[[ Collected data, beginning ]]

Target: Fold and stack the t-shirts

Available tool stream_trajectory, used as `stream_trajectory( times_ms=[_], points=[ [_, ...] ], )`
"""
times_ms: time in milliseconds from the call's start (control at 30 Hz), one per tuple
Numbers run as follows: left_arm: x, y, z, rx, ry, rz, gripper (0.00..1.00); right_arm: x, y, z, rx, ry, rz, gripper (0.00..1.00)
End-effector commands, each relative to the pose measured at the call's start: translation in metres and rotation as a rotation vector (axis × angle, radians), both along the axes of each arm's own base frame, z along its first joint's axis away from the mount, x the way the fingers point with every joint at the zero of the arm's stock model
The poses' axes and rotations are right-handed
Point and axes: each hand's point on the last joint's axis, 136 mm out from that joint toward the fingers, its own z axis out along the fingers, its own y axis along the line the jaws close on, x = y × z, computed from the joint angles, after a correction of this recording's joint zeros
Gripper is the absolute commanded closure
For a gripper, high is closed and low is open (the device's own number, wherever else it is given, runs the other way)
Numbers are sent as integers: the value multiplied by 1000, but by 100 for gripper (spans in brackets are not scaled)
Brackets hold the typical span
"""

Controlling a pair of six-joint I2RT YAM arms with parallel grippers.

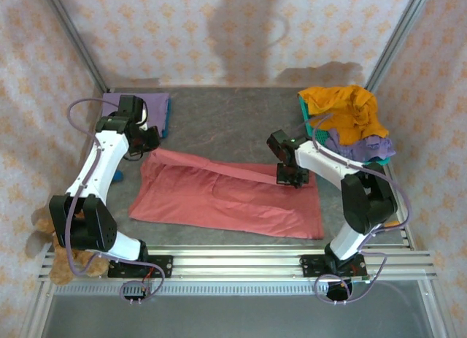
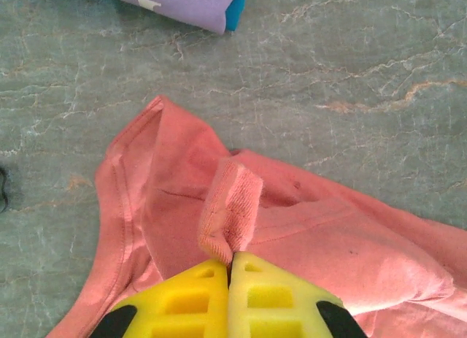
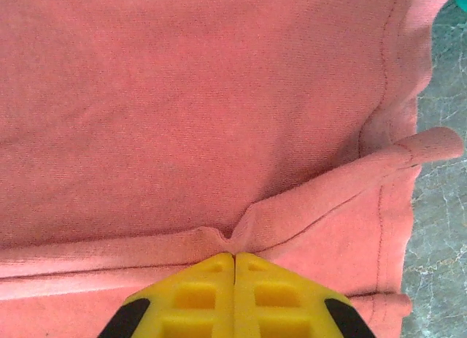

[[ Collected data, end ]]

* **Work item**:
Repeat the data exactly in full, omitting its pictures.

* **Reply**:
Target: Fold and stack the t-shirts

Available tool stream_trajectory, used as `stream_trajectory( times_ms=[_], points=[ [_, ...] ], )`
"""
times_ms: time in milliseconds from the call's start (control at 30 Hz), one per tuple
Numbers run as follows: left_arm: x, y, z, rx, ry, rz, gripper (0.00..1.00); right_arm: x, y, z, rx, ry, rz, gripper (0.00..1.00)
End-effector commands, each relative to the pose measured at the call's start: translation in metres and rotation as a rotation vector (axis × angle, radians), both along the axes of each arm's own base frame, z along its first joint's axis away from the mount, x the way the fingers point with every joint at the zero of the arm's stock model
The poses' axes and rotations are right-handed
Point and axes: each hand's point on the last joint's axis, 136 mm out from that joint toward the fingers, its own z axis out along the fingers, its own y axis along the line the jaws close on, x = y × z, computed from the joint angles, after a correction of this recording's joint zeros
Gripper is the absolute commanded closure
For a gripper, high is closed and low is open (the device's own number, wherever else it is given, runs the other way)
Numbers are sent as integers: the value multiplied by 1000, but by 100 for gripper (spans in brackets are not scaled)
Brackets hold the typical span
"""

Controlling a pair of six-joint I2RT YAM arms with parallel grippers.

No further work remains on the exercise.